Google Cloud has announced the new A3 supercomputer virtual machine at Google I/O today. This is a purpose-built Virtual Machine equipped to train and operate AI models, including models that help drive progress in the exciting field of generative AI.
Google Product Management Director Roy Kim and Corporate Product Manager Chris Kleban explained in a co-authored blog post that artificial intelligence and machine learning require massive amounts of computing power provided by the infrastructure. With the A3 supercomputers, Google Cloud provides a combination of Nvidia Corp's new H100 graphics processing units and its advances in the network, ensuring customers have access to the most powerful GPUs for AI workloads.
A single A3 supercomputer VM is fueled by eight H100 GPUs built on Nvidia's Container design, conveying three times faster computing than its forerunner chip, the A100. It moreover offers 3.6 terabytes per moment of bisectional transmission capacity over those GPUs through NVSwitch and NVLink 4.0, additionally integration with Intel Corp.'s 4th Gen Xeon Scalable processors to offload regulatory assignments, the company said.

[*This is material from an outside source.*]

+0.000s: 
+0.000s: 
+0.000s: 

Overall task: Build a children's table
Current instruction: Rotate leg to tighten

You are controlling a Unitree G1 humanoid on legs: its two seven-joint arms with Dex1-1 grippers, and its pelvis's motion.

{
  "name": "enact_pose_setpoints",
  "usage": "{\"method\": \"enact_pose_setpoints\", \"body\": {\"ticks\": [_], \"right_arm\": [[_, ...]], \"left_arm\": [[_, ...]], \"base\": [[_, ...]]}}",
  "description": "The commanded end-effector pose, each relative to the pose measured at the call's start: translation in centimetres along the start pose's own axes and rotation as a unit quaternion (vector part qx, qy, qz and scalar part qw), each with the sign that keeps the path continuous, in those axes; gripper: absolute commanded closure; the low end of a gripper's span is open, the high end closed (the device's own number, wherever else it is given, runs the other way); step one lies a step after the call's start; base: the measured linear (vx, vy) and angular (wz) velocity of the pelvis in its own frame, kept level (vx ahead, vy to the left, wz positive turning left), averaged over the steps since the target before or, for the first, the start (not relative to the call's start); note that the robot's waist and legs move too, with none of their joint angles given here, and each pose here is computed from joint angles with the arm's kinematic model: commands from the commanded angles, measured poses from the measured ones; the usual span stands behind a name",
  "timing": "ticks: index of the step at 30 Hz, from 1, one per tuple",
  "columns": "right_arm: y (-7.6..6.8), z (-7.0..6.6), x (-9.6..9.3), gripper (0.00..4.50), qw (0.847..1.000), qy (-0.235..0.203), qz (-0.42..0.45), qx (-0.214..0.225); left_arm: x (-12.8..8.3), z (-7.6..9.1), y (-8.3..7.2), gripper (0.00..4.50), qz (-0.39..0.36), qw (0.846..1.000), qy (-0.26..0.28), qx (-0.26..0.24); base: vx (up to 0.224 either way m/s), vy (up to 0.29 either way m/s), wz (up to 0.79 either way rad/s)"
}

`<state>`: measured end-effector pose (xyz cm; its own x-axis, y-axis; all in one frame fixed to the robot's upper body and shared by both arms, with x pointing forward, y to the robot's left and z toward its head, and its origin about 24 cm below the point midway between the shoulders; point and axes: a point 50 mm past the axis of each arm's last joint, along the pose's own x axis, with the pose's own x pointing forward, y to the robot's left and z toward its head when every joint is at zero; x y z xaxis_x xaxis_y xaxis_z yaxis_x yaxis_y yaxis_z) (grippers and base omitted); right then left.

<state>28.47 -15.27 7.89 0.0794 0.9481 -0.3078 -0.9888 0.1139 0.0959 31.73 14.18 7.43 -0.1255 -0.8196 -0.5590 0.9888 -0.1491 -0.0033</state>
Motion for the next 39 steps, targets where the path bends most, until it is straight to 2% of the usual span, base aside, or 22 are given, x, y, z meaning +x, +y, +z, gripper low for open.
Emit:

Instances also use the intelligent network fabric of Google's Jupiter data centre, which can scale across 26,000 interconnected GPUs, allowing the instance to deliver AI performance up to 26 exaFlop. As a result, Google said, the A3 virtual machine will significantly improve the time and cost of training large machine learning models. Additionally, as organisations move from training to serving their models, the A3 virtual machine can increase inference performance by 30 times compared to the A2 virtual machine.
Google will offer A3 in several ways, customers can either run it on their own, or they can get it managed by Google. The DIY approach is to run A3 VMs on Google Kubernetes Engine (GKE) and Google Compute Engine (GCE), while the managed service runs A3 VMs on Vertex AI, the company's managed machine learning platform.
Google Cloud offers flexible deployment options, customers can either choose to deploy A3 virtual machines on Google Cloud's Vertex AI platform to build machine learning models on a fully managed infrastructure for high-performance training, or those who want to design their own custom software stack can deploy the A3 supercomputer on Google Compute Engine or Google Kubernetes Engine, the company said.